In accordance with the recommendations of Serving Our Public: Standards for Illinois Public Libraries, the Prairie Creek Public Library District allocates not less than 14% of its operating budget for materials for patrons every year. Each type of material must be considered in terms of its own excellence and the audience for whom it is intended. No single standard can be applied in all humanity; others are selected to satisfy the informational, recreational, or educational interest of the community. Reviews in professionally recognized periodicals are a primary source for materials selection. Standard bibliographies, book lists by recognized authorities, including bestseller lists, and the advice of competent people in specific subject areas also will be used. Books may be previewed when sent from publishers on approval and when shown by sales representatives. Patrons, as well, are always welcome to recommend materials.
In order to be considered and/or included in the library collection, whether purchased or donated, all materials are influenced by the following:
- Professional judgement
- Appeal to the interest and need of the community
- Current and historical significance
- Attention of critics and review
- Price and format
- Authenticity
- Relationship to existing collection
- Patron demand
- Timeliness
- Readability
- Award winners
- Spatial constraints
The Prairie Creek Public Library District endeavors to build a collection representing varying points of view. The choice of reading materials by users is an individual matter. Responsibility for the reading materials of children and adolescents rests with their parents or legal guardians.

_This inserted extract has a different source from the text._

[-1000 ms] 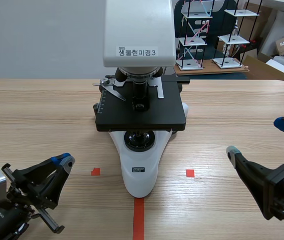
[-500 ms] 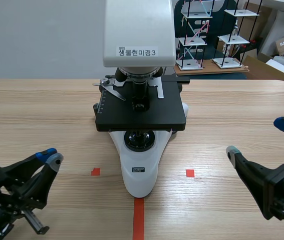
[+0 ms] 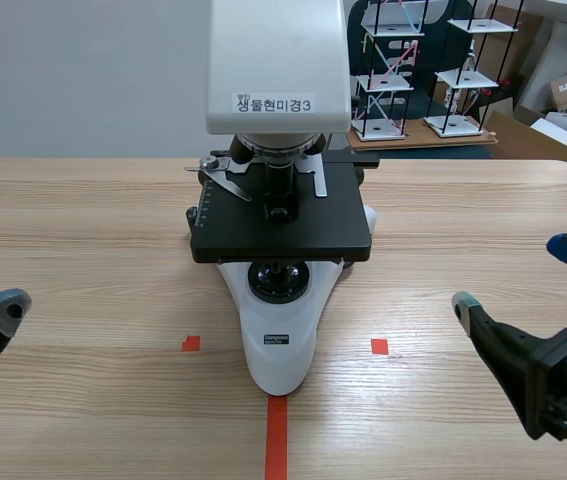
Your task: Return to the home posture
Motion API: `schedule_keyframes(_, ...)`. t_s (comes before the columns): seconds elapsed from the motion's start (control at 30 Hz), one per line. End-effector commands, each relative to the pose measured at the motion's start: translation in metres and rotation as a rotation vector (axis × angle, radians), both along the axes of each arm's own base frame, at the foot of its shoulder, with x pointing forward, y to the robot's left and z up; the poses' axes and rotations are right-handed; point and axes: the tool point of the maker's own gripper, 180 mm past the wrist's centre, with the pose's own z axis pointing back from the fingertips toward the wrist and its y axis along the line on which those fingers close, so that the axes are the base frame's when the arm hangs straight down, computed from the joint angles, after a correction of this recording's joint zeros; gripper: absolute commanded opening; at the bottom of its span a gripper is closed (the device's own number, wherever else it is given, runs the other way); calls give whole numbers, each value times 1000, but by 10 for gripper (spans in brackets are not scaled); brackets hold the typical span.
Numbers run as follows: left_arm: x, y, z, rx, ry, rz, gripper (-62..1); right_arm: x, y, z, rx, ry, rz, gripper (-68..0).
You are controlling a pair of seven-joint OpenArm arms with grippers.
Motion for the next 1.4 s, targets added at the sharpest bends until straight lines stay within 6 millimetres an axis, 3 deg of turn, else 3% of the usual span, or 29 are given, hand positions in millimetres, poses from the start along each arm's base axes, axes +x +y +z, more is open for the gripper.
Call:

Videos and DVD’s are rated by the Motion Picture Association of America and will circulate accordingly. All other library materials will not be labeled or otherwise identified to show approval or disapproval of their contents. (See copy of LABELS AND RATING SYSTEM – Appendix D).
GIFTS, MEMORIALS AND SPECIAL COLLECTIONS:
The library welcomes gifts of books and other materials donated with the understanding that they will be added to the collection if needed.
- All donated materials become the property of the Prairie Creek Public Library District.
- Donated materials are not accepted if they do not meet the library’s standard or they are in poor physical condition.
- Donated items that are deemed not suitable for the library’s collection may be handled in the following ways.
- Sold at a library book sale
- Offered to another library
- Disposed of in some other manner
The library welcomes memorials, bequests, and other monetary gifts as long as their use is not restricted by conditions that would conflict with the standard practices and policies of the library. Every effort will be made to respect the intent of the donor’s wishes. Gift books will be shelved with the regular collection. Special provision will be made to label gifts, memorials, or bequests. Special collections, such as historical materials, books having more than literary value, or manuscripts, will be accepted by the library only if provision can be made for them. The library shall make no attempt to place a monetary value on any kind of donation.
MAINTENANCE OF THE COLLECTION:
The library collection will be continuously examined for the purpose of discarding, binding or repairing materials so that a balanced, timely and attractive materials collection may be maintained. Materials which are no longer useful in the light of stated objectives will be systematically weeded from the collection according to accepted professional purposes. Lost materials may be replaced or updated. Discarded items will be either sold at the library’s annual book sale or disposed of.
RECONSIDERATION OF LIBRARY MATERIALS:
The library’s philosophy is that censorship is an individual matter. While anyone is free to reject any material which they do not approve of, one cannot use this personal right to restrict the rights of others.
Requests for review of any material in the collection may be made by completing a Request for Evaluation of Library Materials – Appendix E, and submit to the Library Director.
- The request must be filled in completely.
- The complainant must be fully identified, a resident of the Prairie Creek Public Library District, and be a registered borrower in good standing.
- The Library Director will present the complaint to the Board of Trustees. The complainant will be notified in writing of the decision reached.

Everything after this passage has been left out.